*THE PROBLEM:*
Take each line of the listing that has the string "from" and report it.
________
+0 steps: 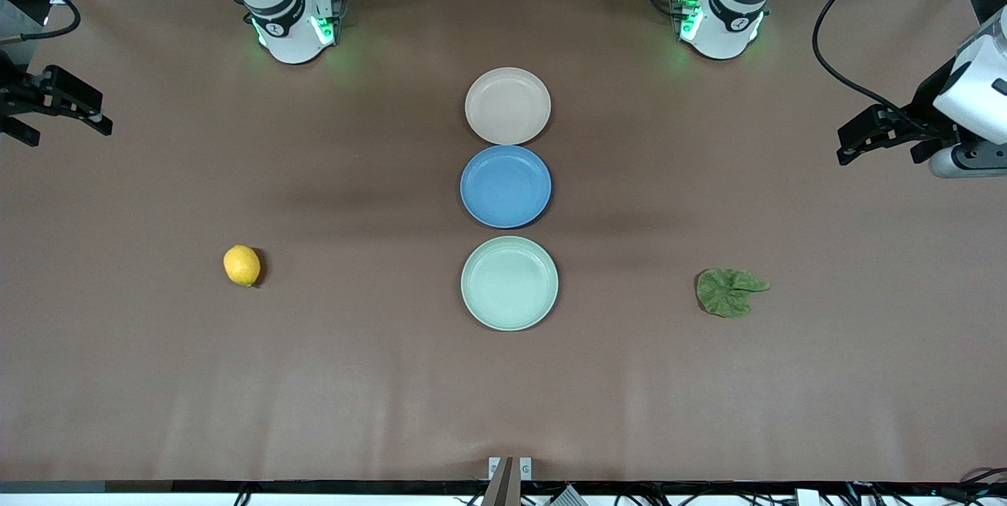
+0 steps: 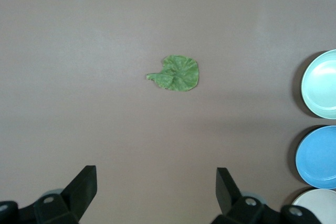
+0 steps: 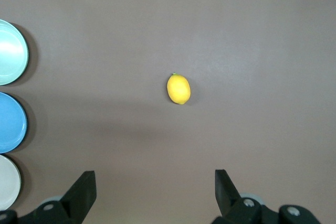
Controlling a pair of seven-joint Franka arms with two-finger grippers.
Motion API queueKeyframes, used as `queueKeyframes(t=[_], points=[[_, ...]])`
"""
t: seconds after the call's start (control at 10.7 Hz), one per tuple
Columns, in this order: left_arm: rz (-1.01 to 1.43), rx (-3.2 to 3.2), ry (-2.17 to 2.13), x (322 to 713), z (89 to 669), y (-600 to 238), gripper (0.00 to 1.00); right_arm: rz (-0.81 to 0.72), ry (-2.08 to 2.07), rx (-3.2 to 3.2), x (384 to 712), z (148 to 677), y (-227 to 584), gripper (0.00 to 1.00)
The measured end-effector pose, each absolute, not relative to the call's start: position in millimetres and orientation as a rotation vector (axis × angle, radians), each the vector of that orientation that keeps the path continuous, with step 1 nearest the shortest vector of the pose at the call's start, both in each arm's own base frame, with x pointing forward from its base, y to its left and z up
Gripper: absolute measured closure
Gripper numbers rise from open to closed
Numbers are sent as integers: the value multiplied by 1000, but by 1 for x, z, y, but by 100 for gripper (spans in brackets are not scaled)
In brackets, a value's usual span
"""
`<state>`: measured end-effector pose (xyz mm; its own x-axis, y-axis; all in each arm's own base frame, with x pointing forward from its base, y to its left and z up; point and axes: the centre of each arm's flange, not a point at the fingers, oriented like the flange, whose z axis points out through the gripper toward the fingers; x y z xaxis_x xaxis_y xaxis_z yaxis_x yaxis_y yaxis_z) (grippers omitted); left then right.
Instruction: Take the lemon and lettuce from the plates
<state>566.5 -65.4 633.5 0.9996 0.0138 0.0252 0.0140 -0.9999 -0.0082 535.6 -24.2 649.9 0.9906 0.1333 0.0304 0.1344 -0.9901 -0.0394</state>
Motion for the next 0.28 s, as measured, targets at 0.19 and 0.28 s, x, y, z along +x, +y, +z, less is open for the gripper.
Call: queueKeyframes(t=[0.19,0.28], points=[[-39,-3133,-22,566,633,-65,0,-24,-207,-3093,539,643,-24,0],[-39,-3133,-22,566,633,-65,0,-19,-209,-3093,540,642,-24,0]])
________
*ANSWER TO THIS PROBLEM:*
The measured end-effector pose, each absolute, not relative to the call's start: position in millimetres and orientation as a rotation vector (axis × angle, radians), each the vector of that orientation that keeps the path continuous, with step 1 nearest the shortest vector of the pose at the call's start, both in each arm's own base frame, with x pointing forward from its base, y to its left and z up
Gripper numbers rise from open to closed
`<state>`: measured end-effector pose (xyz mm; its own x-axis, y-axis; all in each arm's own base frame, with x pointing forward from its base, y to its left and z up; point and axes: the centre of each arm's flange, not a point at the fingers, oriented like the flange, whose z axis points out through the gripper toward the fingers; x y z xaxis_x xaxis_y xaxis_z yaxis_x yaxis_y yaxis_z) (grippers omitted); left then right.
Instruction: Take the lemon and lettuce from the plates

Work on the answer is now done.